■ **Stored data**:

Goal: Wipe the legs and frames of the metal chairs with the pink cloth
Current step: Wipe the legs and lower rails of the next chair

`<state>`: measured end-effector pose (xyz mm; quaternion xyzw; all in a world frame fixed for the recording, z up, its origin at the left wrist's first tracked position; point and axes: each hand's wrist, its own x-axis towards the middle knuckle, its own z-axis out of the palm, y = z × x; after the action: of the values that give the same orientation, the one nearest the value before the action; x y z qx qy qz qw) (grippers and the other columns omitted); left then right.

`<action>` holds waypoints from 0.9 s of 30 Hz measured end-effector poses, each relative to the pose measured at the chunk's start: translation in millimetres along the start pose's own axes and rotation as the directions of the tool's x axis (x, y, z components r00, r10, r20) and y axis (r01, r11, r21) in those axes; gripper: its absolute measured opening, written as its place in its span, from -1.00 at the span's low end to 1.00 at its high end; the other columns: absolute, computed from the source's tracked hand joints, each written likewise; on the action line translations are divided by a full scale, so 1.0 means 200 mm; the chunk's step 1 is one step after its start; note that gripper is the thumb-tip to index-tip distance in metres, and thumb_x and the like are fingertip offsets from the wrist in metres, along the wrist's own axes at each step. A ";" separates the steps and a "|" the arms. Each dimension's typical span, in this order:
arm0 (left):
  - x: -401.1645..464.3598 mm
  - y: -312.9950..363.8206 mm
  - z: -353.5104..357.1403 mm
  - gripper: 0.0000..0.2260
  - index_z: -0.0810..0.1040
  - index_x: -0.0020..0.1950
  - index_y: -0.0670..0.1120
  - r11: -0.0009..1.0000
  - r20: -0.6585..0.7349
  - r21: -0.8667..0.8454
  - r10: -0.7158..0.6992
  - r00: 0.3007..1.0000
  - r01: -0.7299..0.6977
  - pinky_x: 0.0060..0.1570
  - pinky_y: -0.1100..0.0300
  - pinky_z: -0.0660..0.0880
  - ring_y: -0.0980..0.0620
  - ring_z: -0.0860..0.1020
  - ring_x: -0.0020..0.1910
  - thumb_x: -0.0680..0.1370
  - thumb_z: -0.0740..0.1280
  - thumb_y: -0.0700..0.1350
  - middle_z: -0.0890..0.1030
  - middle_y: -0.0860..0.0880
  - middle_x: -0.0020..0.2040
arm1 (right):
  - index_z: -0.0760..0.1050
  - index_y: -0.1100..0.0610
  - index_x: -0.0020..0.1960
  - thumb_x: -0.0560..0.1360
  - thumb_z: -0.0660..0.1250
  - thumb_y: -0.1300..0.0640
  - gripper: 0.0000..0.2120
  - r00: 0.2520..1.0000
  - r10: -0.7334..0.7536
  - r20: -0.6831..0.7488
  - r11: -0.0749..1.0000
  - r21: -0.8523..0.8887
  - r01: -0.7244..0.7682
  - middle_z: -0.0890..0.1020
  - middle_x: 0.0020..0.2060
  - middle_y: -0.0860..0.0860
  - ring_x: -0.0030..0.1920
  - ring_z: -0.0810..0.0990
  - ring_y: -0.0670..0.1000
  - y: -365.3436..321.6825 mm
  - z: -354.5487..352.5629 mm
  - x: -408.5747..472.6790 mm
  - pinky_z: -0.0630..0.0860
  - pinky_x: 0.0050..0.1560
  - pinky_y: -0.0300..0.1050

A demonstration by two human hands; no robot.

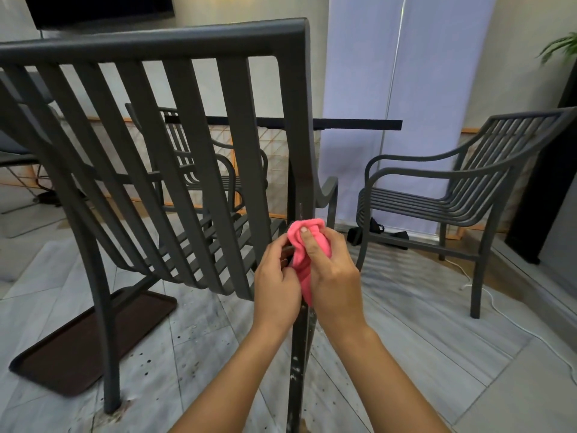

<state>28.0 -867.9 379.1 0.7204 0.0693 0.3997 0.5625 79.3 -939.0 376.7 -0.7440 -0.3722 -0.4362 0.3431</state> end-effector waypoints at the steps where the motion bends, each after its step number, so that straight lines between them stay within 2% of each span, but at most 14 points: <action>1: 0.00 0.00 0.00 -0.42 0.41 0.10 0.34 1.000 0.003 -0.002 -0.010 1.000 0.010 0.09 0.27 0.53 0.20 0.54 0.10 0.51 0.13 -0.40 0.57 0.06 0.13 | 0.49 0.20 0.28 0.46 0.29 0.18 -0.61 1.000 -0.004 0.004 1.000 -0.010 0.004 0.56 0.11 0.20 0.03 0.59 0.13 0.00 0.00 -0.01 0.57 -0.04 -0.12; 2: 0.00 0.00 0.00 -0.44 0.42 0.09 0.33 1.000 0.007 -0.003 -0.020 1.000 0.020 0.09 0.26 0.53 0.19 0.54 0.10 0.52 0.14 -0.40 0.58 0.06 0.14 | 0.50 0.17 0.27 0.51 0.23 0.12 -0.65 1.000 0.002 0.023 1.000 0.000 -0.002 0.56 0.12 0.10 0.05 0.58 0.05 0.01 0.00 -0.01 0.55 -0.01 -0.20; 4: 0.00 -0.01 -0.01 -0.47 0.45 0.10 0.28 0.999 0.005 0.000 -0.037 0.999 0.037 0.11 0.19 0.54 0.18 0.54 0.10 0.52 0.14 -0.39 0.58 0.06 0.13 | 0.46 -0.06 0.23 0.59 0.17 -0.02 -0.75 0.997 0.052 0.058 0.998 0.043 -0.054 0.52 0.08 -0.24 0.07 0.54 -0.19 0.01 -0.02 -0.02 0.48 0.02 -0.38; 5: -0.01 -0.01 -0.01 -0.49 0.47 0.12 0.24 0.999 0.002 0.003 -0.040 0.999 0.040 0.12 0.16 0.53 0.18 0.54 0.10 0.51 0.14 -0.40 0.58 0.07 0.12 | 0.41 -0.16 0.20 0.58 0.16 -0.08 -0.79 0.997 0.028 0.068 0.998 -0.052 -0.025 0.49 0.04 -0.30 0.05 0.52 -0.24 0.02 -0.03 -0.03 0.47 0.01 -0.38; 7: -0.01 -0.01 -0.01 -0.52 0.47 0.15 0.16 0.999 -0.009 0.006 -0.041 0.999 0.041 0.15 0.15 0.52 0.21 0.53 0.10 0.51 0.13 -0.40 0.58 0.08 0.11 | 0.41 -0.15 0.20 0.58 0.13 -0.11 -0.77 0.995 0.016 0.098 1.000 -0.003 -0.015 0.51 0.08 -0.21 0.06 0.52 -0.18 0.01 -0.06 -0.05 0.51 0.03 -0.20; 9: -0.02 0.00 -0.02 -0.56 0.48 0.18 0.10 0.999 -0.028 -0.008 -0.033 0.999 0.032 0.18 0.14 0.50 0.23 0.52 0.10 0.52 0.14 -0.39 0.58 0.09 0.11 | 0.45 0.06 0.26 0.55 0.14 0.00 -0.67 0.995 0.056 0.077 0.992 0.112 -0.064 0.50 0.17 0.02 0.09 0.53 0.04 0.00 -0.08 -0.06 0.55 0.02 0.00; 11: -0.02 0.01 -0.02 -0.59 0.48 0.20 0.05 1.000 -0.048 -0.008 -0.002 0.999 0.001 0.20 0.13 0.49 0.23 0.52 0.12 0.52 0.15 -0.38 0.58 0.08 0.11 | 0.47 0.20 0.26 0.48 0.27 0.13 -0.63 0.999 0.005 0.049 1.000 0.021 -0.006 0.48 0.19 0.18 0.07 0.54 0.17 -0.01 -0.11 -0.04 0.60 -0.07 0.03; 13: -0.01 0.03 -0.03 -0.60 0.49 0.20 0.06 0.999 -0.059 0.003 0.047 0.997 -0.047 0.19 0.13 0.48 0.21 0.52 0.13 0.52 0.16 -0.36 0.58 0.08 0.11 | 0.47 0.24 0.27 0.43 0.40 0.23 -0.58 0.996 -0.083 0.032 0.993 -0.079 0.085 0.47 0.19 0.25 0.05 0.55 0.21 -0.02 -0.14 0.01 0.60 -0.15 0.01; 18: 0.00 0.07 -0.05 -0.69 0.48 0.18 0.12 0.991 -0.082 0.010 0.135 0.987 -0.134 0.18 0.13 0.49 0.19 0.52 0.14 0.57 0.19 -0.25 0.58 0.09 0.12 | 0.43 0.26 0.30 0.40 0.48 0.22 -0.49 0.987 -0.161 -0.002 0.976 -0.147 0.159 0.47 0.21 0.24 0.01 0.54 0.18 -0.07 -0.14 0.17 0.58 -0.14 -0.04; 21: 0.00 0.08 -0.07 -0.76 0.48 0.22 0.08 0.986 -0.085 0.015 0.165 0.983 -0.164 0.18 0.13 0.49 0.20 0.51 0.15 0.61 0.18 -0.15 0.57 0.11 0.14 | 0.45 0.27 0.29 0.38 0.48 0.20 -0.49 0.982 -0.189 0.017 0.959 -0.211 0.189 0.47 0.22 0.21 -0.04 0.52 0.17 -0.08 -0.12 0.24 0.58 -0.25 -0.05; 24: 0.00 0.10 -0.07 -0.75 0.46 0.26 0.07 0.982 -0.100 0.001 0.188 0.977 -0.189 0.16 0.21 0.48 0.24 0.50 0.16 0.62 0.17 -0.12 0.55 0.13 0.16 | 0.45 0.28 0.29 0.38 0.46 0.24 -0.49 0.976 -0.216 0.001 0.946 -0.248 0.209 0.30 0.25 0.14 -0.06 0.46 0.15 -0.06 -0.07 0.23 0.57 -0.27 -0.07; 27: 0.01 0.14 -0.06 -0.73 0.43 0.30 0.10 0.980 -0.082 -0.038 0.189 0.978 -0.193 0.15 0.34 0.46 0.29 0.49 0.17 0.62 0.15 -0.11 0.54 0.18 0.18 | 0.42 0.30 0.31 0.38 0.45 0.25 -0.48 0.977 -0.211 -0.010 0.948 -0.247 0.202 0.27 0.25 0.13 -0.07 0.44 0.12 -0.05 -0.04 0.20 0.57 -0.27 -0.10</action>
<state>11.0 -867.2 405.2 0.6945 0.0125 0.4812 0.5347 81.4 -930.6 417.0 -0.7294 -0.3853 -0.5256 0.2080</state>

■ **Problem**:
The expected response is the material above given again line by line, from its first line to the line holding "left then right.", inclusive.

■ **Result**:
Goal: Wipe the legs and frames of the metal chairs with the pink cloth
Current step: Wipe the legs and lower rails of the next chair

`<state>`: measured end-effector pose (xyz mm; quaternion xyzw; all in a world frame fixed for the recording, z up, its origin at the left wrist's first tracked position; point and axes: each hand's wrist, its own x-axis towards the middle knuckle, its own z-axis out of the palm, y = z × x; after the action: of the values that give the same orientation, the one nearest the value before the action; x y z qx qy qz qw) (grippers and the other columns omitted); left then right.

No additional answer text is required.